1. A method of treating or inhibiting hypertension in a diabetic patient comprising administering a therapeutically effective amount of an angiotensin converting enzyme (ACE) inhibitor and pyridoxal-5′-phosphate, pharmaceutically acceptable acid addition salts thereof, or mixtures thereof, wherein the pyridoxal-5′-phosphate is in a range of about 225 mg to about 500 mg per dose.

2. The method according to claim 1, wherein the ACE inhibitor is selected from a group consisting of benazepril, captopril, cilazapril, enalapril, enalaprilat, fosinopril, lisinopril, moexipril, perindopril, quinapril, ramipril, trandolapril, and a mixture thereof.

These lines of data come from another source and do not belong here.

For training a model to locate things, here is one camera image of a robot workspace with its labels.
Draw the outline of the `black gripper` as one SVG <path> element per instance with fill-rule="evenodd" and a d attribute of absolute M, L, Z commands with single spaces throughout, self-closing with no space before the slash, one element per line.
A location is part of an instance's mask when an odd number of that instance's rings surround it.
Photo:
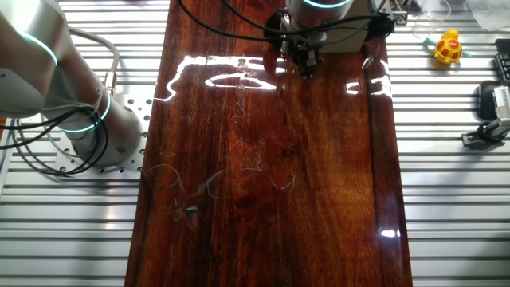
<path fill-rule="evenodd" d="M 307 42 L 307 38 L 302 39 L 295 36 L 292 39 L 292 55 L 295 56 L 295 62 L 301 77 L 312 77 L 314 72 L 322 64 L 320 50 L 323 44 L 313 44 Z"/>

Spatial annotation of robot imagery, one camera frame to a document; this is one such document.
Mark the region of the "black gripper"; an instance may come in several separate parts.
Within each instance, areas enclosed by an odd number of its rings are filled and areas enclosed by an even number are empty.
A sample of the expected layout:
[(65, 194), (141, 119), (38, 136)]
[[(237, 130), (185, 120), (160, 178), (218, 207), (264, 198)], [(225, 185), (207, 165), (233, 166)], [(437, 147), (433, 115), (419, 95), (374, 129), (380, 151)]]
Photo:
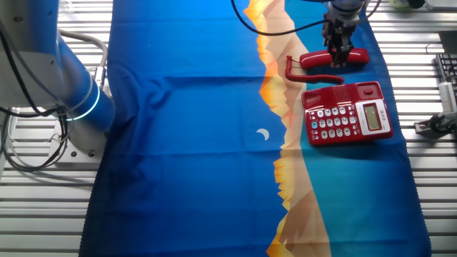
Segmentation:
[(343, 67), (346, 65), (354, 48), (351, 37), (356, 30), (356, 26), (333, 16), (324, 16), (324, 20), (326, 23), (322, 29), (323, 45), (331, 55), (331, 67)]

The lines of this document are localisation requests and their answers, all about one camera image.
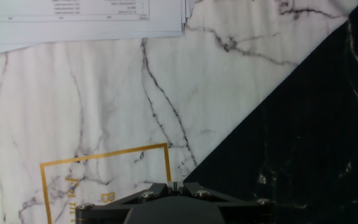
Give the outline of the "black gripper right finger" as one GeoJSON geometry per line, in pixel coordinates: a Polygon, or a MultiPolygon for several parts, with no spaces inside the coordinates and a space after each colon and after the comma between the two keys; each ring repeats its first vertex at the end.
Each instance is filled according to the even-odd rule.
{"type": "Polygon", "coordinates": [[[267,198],[245,201],[202,187],[197,182],[175,182],[175,195],[217,205],[225,223],[274,224],[275,203],[267,198]]]}

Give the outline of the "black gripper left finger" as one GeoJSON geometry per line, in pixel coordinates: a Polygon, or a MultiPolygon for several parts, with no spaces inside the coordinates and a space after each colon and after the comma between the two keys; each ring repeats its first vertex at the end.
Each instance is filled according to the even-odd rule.
{"type": "Polygon", "coordinates": [[[170,193],[172,188],[167,184],[156,183],[149,189],[105,205],[82,203],[75,208],[75,224],[123,224],[130,210],[136,205],[167,197],[170,193]]]}

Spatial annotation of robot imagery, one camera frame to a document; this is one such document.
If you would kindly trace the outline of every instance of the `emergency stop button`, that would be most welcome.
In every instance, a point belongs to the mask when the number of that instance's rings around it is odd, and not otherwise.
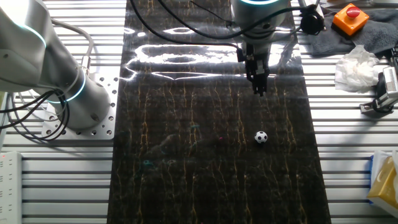
[[[361,10],[358,7],[349,7],[347,9],[347,16],[350,19],[355,19],[359,16]]]

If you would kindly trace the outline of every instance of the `white tissue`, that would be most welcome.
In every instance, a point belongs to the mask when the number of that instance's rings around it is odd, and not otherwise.
[[[361,91],[378,82],[378,72],[373,69],[379,59],[367,52],[363,45],[356,46],[336,64],[335,86],[337,90]]]

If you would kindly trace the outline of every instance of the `bolt hole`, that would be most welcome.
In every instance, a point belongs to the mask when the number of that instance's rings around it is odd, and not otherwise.
[[[262,28],[263,28],[263,29],[269,29],[270,27],[271,27],[270,24],[264,24]]]

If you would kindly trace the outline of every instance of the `black marble surface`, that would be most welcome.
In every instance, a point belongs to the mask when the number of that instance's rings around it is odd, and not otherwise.
[[[157,31],[210,41],[157,1],[136,2]],[[228,33],[187,2],[166,3],[201,30]],[[228,1],[200,4],[230,16]],[[126,14],[108,223],[330,223],[296,37],[272,45],[277,76],[261,98],[234,48],[172,44],[143,29],[130,3]],[[293,28],[291,14],[283,27]],[[269,137],[262,146],[258,131]]]

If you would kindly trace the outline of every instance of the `small black and white ball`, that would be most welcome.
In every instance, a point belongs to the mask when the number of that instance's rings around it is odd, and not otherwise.
[[[262,144],[268,140],[268,136],[264,131],[259,131],[259,132],[257,132],[254,139],[257,141],[257,143]]]

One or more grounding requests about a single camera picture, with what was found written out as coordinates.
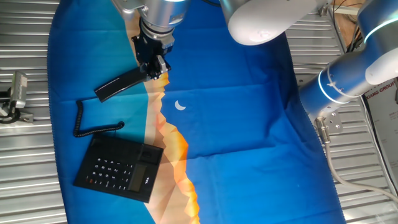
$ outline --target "cable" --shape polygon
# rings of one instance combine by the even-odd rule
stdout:
[[[357,18],[355,18],[353,15],[350,15],[350,14],[343,14],[343,16],[344,16],[347,20],[351,21],[353,24],[356,24],[356,23],[358,22]]]
[[[358,5],[363,5],[363,3],[350,4],[350,5],[346,6],[346,7],[358,6]]]
[[[352,51],[354,51],[354,49],[357,49],[363,43],[363,41],[364,41],[363,36],[359,36],[354,43],[354,48],[352,49]]]
[[[359,24],[356,24],[355,29],[354,29],[353,39],[352,39],[349,47],[347,48],[347,53],[352,51],[352,48],[353,48],[354,42],[355,42],[355,38],[358,35],[358,32],[359,32]]]
[[[329,165],[329,169],[331,171],[331,174],[333,175],[333,177],[340,183],[347,185],[347,186],[351,186],[351,187],[356,187],[359,189],[363,189],[363,190],[371,190],[374,192],[379,192],[380,194],[384,194],[385,196],[393,199],[393,201],[395,201],[396,203],[398,203],[398,198],[395,197],[394,195],[392,195],[389,192],[386,192],[385,190],[382,190],[380,188],[377,187],[373,187],[373,186],[369,186],[369,185],[364,185],[364,184],[354,184],[351,182],[348,182],[344,179],[342,179],[336,172],[335,168],[333,167],[333,164],[331,163],[331,152],[330,152],[330,143],[325,143],[325,149],[326,149],[326,159],[328,160],[328,165]]]
[[[336,7],[336,0],[334,0],[333,1],[333,26],[335,27],[335,30],[336,30],[336,32],[338,33],[338,30],[337,30],[337,26],[336,26],[336,14],[335,14],[335,12],[344,4],[344,2],[346,2],[347,0],[344,0],[338,7],[337,7],[337,9],[335,9],[335,7]],[[357,6],[357,5],[360,5],[360,4],[363,4],[363,3],[357,3],[357,4],[351,4],[351,5],[348,5],[347,7],[350,7],[350,6]]]
[[[1,115],[0,115],[0,119],[10,118],[11,116],[12,116],[11,113],[9,113],[7,116],[1,116]]]
[[[76,123],[75,129],[73,130],[73,135],[76,138],[85,137],[94,133],[103,133],[107,131],[116,131],[120,130],[124,127],[124,122],[120,121],[117,125],[107,126],[102,128],[90,129],[88,131],[80,132],[80,124],[81,124],[81,117],[83,116],[83,103],[81,100],[76,101],[77,104],[77,116],[76,116]]]
[[[8,114],[8,116],[6,116],[7,118],[11,118],[12,115],[10,115],[11,113]],[[14,113],[14,117],[12,117],[10,120],[0,120],[0,124],[12,124],[15,123],[19,120],[19,118],[21,117],[21,112],[19,111],[18,108],[15,108],[15,113]]]
[[[205,3],[207,3],[209,5],[215,6],[215,7],[221,7],[221,4],[219,4],[219,3],[215,3],[215,2],[212,2],[209,0],[202,0],[202,1],[204,1]]]

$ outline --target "metal bracket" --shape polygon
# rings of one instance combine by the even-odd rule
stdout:
[[[156,59],[157,59],[157,63],[159,63],[160,74],[165,74],[168,71],[166,62],[164,61],[163,57],[160,55],[156,55]]]
[[[19,118],[19,121],[33,123],[33,114],[21,112],[21,117]]]
[[[324,5],[320,5],[321,3],[318,4],[318,13],[321,17],[328,15],[329,5],[331,4],[331,1],[332,0],[325,1]]]
[[[329,134],[338,134],[343,132],[343,124],[337,111],[334,111],[325,118],[326,128]]]
[[[134,18],[134,11],[144,7],[140,0],[112,0],[112,3],[125,21],[131,21]]]

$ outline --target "orange pattern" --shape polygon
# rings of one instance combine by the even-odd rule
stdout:
[[[165,95],[164,86],[169,84],[169,75],[162,75],[157,81],[146,83],[147,92],[151,98],[155,98],[151,104],[155,112],[155,124],[153,124],[159,133],[163,136],[165,145],[164,154],[174,167],[174,180],[181,193],[189,197],[184,212],[191,218],[190,224],[200,224],[199,205],[197,203],[197,194],[192,182],[186,174],[188,143],[178,129],[166,121],[165,116],[160,112],[162,108],[162,98]]]

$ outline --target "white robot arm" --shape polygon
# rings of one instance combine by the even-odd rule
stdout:
[[[327,1],[331,0],[221,0],[219,6],[235,41],[243,45],[259,45],[274,39]],[[156,80],[171,69],[164,56],[173,48],[174,28],[184,20],[191,0],[112,2],[124,20],[130,21],[135,12],[141,16],[141,32],[133,37],[140,67],[95,89],[101,102],[140,82]]]

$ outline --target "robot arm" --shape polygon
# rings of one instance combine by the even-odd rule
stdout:
[[[331,0],[221,0],[228,29],[243,45],[268,42],[308,12]],[[165,55],[172,51],[173,31],[185,18],[191,0],[112,0],[124,20],[137,11],[141,33],[133,37],[139,68],[97,88],[101,102],[140,82],[158,79],[171,70]]]
[[[300,89],[312,121],[398,76],[398,1],[368,0],[359,11],[358,24],[364,50],[342,55]]]

3. The method according to claim 1, wherein the ACE inhibitor is lisinopril and the therapeutically effective amount of lisinopril is between 5 and 40 mg per day.

4. The method according to claim 3, wherein the therapeutically effective amount of lisinopril is 20 mg per day.

5. The method according to claim 1, wherein the ACE inhibitor is captopril.

6. The method according to claim 1, wherein the ACE inhibitor is enalapril.

7. The method according to claim 1, wherein the ACE inhibitor is ramipril.

8. The method according to claim 1, wherein the ACE inhibitor is trandolapril.

9. The method according claim 1, wherein the diabetic patient is an insulin dependent diabetic patient.

10. The method according to claim 1, wherein the diabetic patient is a non-insulin dependent diabetic patient.

11. A method of controlling blood glucose or serum glucose in a diabetic patient comprising administering a therapeutically effective amount of an angiotensin converting enzyme (ACE) inhibitor and pyridoxal-5′-phosphate, pharmaceutically acceptable acid addition salts thereof, or mixtures thereof, wherein the pyridoxal-5′-phosphate is in a range of about 225 mg to about 500 mg per dose.

12. The method according to claim 11, wherein the ACE inhibitor is selected from a group consisting of benazepril, captopril, cilazapril, enalapril, enalaprilat, fosinopril, lisinopril, moexipril, perindopril, quinapril, ramipril, trandolapril, and a mixture thereof.

13. The method according to claim 11, wherein the ACE inhibitor is lisinopril and the therapeutically effective amount of lisinopril is between 5 and 40 mg per day.

14. The method according to claim 13, wherein the therapeutically effective amount of lisinopril is 20 mg per day.

15. The method according to claim 11, wherein the ACE inhibitor is captopril.

16. The method according to claim 11, wherein the ACE inhibitor is enalapril.

17. The method according to claim 11, wherein the ACE inhibitor is ramipril.

18. The method according to claim 11, wherein the ACE inhibitor is trandolapril.

19. The method according to claim 11, wherein the diabetic patient is an insulin dependent diabetic patient.

20. The method according to claim 11, wherein the diabetic patient is a non-insulin dependent diabetic patient.